> Assignment:
Locate every line in the records below that contains the word "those", and copy each one.

> Data:
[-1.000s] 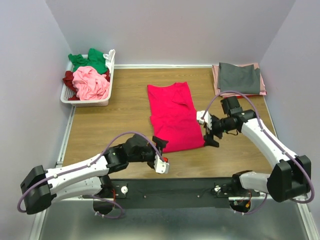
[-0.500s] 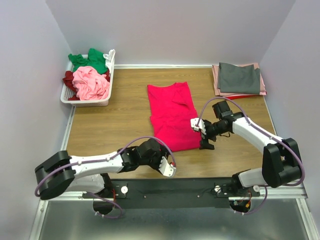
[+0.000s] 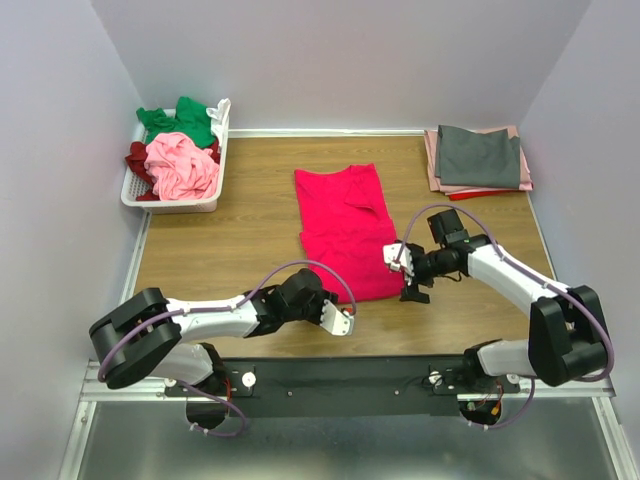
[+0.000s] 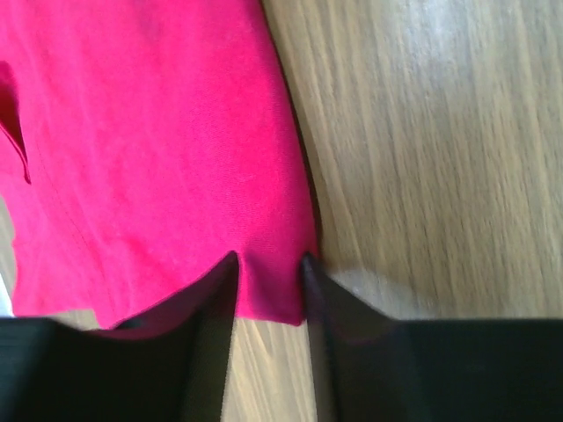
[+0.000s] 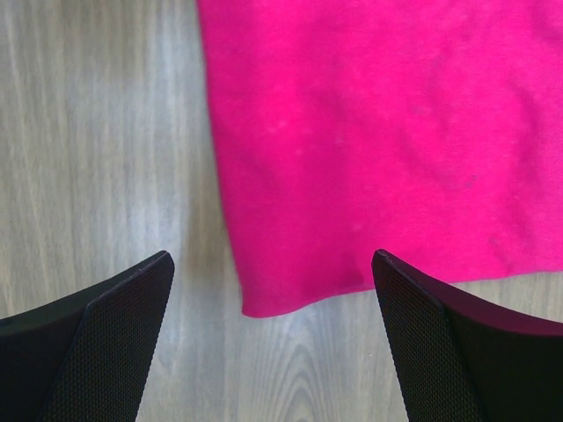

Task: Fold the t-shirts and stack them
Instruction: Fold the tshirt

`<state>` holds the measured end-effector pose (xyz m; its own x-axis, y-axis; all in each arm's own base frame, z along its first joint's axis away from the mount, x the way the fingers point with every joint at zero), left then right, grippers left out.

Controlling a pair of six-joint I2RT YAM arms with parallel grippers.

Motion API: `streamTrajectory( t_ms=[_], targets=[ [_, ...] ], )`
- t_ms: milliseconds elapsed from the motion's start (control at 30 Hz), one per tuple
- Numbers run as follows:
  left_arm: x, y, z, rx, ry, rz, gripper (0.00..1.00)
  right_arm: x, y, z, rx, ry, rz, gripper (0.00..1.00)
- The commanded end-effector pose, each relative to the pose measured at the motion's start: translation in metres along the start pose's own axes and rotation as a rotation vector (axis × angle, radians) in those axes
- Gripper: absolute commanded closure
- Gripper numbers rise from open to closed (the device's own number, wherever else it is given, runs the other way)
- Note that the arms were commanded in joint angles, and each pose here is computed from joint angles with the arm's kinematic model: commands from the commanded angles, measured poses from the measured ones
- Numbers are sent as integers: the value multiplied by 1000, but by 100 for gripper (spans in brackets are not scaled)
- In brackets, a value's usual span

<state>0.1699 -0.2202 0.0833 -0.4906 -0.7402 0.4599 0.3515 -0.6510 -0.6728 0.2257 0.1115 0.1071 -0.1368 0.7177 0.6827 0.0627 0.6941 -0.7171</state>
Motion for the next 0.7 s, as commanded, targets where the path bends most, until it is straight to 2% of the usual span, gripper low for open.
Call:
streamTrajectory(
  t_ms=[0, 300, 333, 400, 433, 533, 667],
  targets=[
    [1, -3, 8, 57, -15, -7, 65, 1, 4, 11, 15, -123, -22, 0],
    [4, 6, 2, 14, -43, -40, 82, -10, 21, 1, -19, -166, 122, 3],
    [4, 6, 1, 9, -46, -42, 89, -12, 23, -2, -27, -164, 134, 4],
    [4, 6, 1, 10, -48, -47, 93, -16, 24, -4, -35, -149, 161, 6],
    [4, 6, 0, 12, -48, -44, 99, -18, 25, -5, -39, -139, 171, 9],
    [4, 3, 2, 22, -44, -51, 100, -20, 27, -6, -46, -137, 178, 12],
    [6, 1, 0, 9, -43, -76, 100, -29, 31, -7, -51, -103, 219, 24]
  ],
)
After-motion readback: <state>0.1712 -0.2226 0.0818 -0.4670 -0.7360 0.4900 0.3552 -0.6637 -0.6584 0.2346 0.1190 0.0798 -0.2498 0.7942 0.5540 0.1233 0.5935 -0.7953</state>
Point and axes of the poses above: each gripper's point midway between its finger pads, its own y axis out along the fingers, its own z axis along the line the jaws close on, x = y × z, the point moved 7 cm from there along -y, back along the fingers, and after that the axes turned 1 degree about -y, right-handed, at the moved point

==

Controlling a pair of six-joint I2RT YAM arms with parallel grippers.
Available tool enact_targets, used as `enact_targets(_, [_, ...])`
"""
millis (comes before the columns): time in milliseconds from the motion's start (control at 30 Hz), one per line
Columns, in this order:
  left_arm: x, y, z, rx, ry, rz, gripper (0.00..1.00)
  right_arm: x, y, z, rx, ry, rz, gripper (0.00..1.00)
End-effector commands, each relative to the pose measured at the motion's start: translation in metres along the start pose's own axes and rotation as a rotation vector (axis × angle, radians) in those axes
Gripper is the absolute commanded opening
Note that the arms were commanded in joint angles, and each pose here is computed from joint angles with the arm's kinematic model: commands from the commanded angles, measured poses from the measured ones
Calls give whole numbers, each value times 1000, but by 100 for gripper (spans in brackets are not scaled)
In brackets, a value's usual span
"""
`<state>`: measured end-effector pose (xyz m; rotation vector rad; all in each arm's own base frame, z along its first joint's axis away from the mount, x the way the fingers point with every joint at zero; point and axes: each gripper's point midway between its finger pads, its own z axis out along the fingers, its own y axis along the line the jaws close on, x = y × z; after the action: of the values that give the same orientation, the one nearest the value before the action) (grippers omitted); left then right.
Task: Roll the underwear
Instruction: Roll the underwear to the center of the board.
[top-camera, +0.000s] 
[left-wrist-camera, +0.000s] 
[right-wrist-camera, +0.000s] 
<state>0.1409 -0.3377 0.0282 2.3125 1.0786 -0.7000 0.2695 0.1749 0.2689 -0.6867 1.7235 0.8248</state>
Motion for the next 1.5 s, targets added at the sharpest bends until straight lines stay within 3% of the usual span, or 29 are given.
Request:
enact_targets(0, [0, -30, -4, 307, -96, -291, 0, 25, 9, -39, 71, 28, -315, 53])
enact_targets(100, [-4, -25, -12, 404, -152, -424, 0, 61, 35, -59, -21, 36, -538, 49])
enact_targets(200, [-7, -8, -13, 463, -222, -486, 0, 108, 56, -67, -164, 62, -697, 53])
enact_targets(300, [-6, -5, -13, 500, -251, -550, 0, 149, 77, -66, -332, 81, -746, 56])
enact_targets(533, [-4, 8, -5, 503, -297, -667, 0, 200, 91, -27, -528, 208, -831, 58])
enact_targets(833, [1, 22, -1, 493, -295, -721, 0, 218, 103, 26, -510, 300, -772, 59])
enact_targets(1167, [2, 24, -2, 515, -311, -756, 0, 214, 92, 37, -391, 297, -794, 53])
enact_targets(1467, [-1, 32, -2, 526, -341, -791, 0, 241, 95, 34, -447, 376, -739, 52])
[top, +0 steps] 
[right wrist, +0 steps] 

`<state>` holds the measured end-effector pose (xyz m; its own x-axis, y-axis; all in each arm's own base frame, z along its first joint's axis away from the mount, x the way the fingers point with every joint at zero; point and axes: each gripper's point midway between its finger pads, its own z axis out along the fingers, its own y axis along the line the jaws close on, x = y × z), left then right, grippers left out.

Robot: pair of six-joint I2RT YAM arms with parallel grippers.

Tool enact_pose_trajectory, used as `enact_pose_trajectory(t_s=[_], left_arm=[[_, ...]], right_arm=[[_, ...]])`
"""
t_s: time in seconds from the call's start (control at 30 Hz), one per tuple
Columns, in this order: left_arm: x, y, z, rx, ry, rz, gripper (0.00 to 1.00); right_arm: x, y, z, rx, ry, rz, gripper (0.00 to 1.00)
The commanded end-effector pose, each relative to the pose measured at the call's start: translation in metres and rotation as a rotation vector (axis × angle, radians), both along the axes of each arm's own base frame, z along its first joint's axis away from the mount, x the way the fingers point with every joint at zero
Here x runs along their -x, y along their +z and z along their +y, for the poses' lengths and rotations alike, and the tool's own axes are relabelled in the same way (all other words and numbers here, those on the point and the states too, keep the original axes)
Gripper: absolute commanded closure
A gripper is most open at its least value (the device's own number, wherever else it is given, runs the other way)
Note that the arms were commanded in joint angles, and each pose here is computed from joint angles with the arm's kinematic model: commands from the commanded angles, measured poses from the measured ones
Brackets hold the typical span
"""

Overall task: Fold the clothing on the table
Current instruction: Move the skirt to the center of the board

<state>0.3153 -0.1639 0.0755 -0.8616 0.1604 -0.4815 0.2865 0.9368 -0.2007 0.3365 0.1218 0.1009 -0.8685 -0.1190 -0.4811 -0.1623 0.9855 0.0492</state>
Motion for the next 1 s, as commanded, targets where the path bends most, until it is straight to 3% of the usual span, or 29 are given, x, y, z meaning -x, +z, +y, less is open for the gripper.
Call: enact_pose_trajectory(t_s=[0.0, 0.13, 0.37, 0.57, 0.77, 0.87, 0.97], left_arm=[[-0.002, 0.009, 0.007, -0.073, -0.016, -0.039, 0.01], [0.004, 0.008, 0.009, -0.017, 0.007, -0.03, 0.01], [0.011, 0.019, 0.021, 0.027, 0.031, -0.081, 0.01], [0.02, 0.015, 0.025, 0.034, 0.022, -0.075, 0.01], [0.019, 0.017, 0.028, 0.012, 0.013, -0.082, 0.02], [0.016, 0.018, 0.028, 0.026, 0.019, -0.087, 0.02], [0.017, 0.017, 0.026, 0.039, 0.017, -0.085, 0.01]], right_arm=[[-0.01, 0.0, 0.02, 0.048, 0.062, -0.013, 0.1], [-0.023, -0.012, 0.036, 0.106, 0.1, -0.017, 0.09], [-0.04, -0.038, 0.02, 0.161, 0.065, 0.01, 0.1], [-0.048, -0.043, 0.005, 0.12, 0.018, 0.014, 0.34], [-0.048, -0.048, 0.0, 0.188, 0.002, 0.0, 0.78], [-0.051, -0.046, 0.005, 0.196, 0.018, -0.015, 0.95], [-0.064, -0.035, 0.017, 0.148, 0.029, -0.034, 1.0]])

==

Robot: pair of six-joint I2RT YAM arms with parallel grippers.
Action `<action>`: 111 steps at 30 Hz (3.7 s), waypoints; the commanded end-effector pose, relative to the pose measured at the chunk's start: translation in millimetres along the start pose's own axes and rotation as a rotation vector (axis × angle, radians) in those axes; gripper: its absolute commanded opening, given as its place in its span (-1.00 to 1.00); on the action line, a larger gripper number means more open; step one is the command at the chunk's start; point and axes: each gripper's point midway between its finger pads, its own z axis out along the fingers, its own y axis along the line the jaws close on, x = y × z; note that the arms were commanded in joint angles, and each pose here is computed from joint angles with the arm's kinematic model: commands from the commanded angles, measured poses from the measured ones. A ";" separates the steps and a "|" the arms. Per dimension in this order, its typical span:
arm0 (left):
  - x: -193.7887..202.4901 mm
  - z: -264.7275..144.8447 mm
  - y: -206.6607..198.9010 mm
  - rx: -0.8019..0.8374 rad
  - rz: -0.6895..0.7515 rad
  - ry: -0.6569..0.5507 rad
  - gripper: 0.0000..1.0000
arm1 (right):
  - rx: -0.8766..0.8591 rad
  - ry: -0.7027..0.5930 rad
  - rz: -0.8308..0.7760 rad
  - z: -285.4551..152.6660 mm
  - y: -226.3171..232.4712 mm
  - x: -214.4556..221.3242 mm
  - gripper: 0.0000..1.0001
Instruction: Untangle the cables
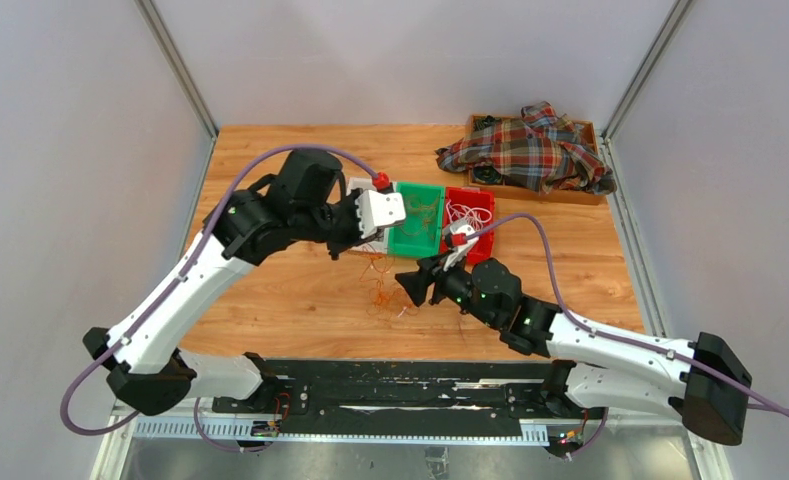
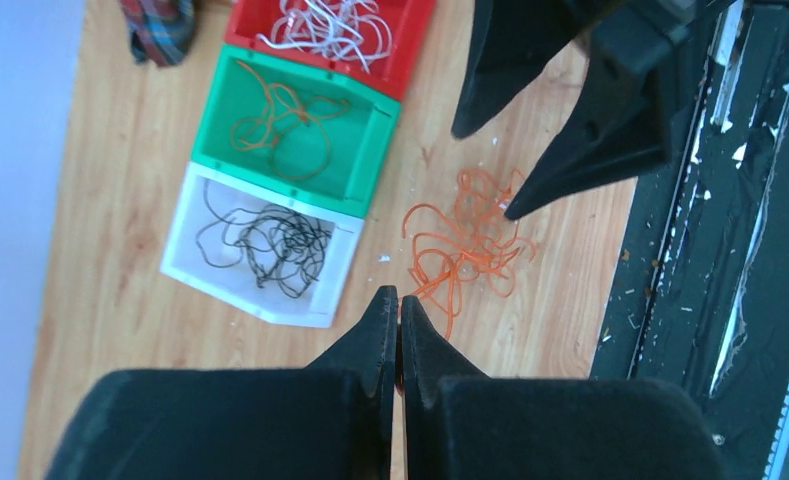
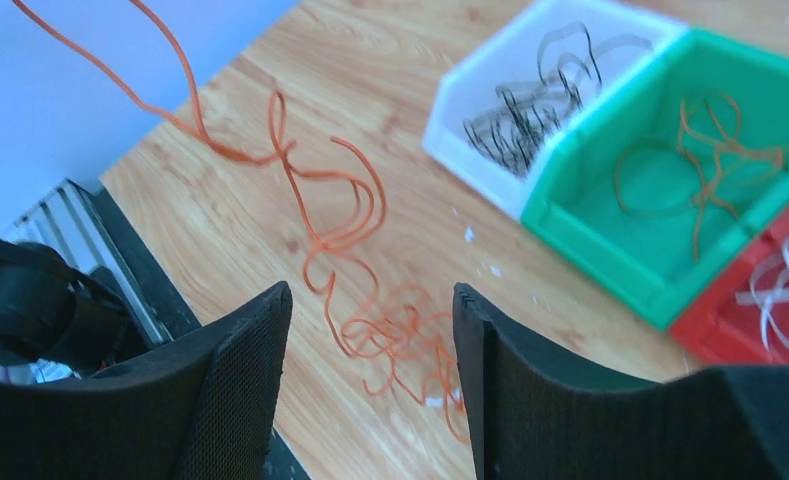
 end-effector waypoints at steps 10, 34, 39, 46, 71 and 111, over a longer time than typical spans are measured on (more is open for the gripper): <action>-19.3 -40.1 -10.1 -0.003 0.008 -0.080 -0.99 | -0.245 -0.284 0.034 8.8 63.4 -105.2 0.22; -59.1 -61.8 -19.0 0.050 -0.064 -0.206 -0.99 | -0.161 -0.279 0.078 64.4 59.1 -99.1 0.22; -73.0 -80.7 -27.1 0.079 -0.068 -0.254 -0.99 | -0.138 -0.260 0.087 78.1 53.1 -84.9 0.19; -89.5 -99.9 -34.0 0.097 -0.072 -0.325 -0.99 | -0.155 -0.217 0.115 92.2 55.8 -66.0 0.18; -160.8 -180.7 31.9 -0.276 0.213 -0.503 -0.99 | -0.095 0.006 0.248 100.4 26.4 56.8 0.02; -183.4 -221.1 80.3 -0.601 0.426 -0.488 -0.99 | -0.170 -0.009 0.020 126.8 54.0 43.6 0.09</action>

> Expected answer:
- The commanded end-effector pose, each relative to the pose measured at the motion's start: translation in metres along the start pose's own axes and rotation as a rotation vector (axis × angle, radians) in those axes
End-effector commands, each relative to the pose measured at the motion's start: translation in metres along the start pose's own axes and rotation as a rotation vector (axis × angle, radians) in those axes
Here x runs along their -x, y along their +z and z along their +y, for the poses' lengths and rotations alike, and the tool's own axes are relabelled in the same way (all other words and numbers here, those on the point and the states too, keep the original axes)
Action `<action>`: 111 steps at 30 Hz (3.7 s), waypoints; the commanded end-effector pose, relative to the pose measured at the chunk's start: translation in millimetres along the start pose's own axes and rotation as a rotation vector (axis × angle, radians) in those axes; gripper: its absolute commanded opening, given as its place in its span (-1.00 to 1.00); on the action line, a larger gripper number means more open; step one is the command at the chunk's start; point and axes: each gripper's point midway between its finger pads, its own z axis out along the fingers, its own y axis along the line the jaws close on, x = y × z; note that the arms were commanded in joint angles, and each pose here is computed from joint angles with the arm's kinematic model: commands from the commanded angles, measured poses from the measured ones. A ";" separates the steps and a "|" the arms. Per dimension in this order, its typical span:

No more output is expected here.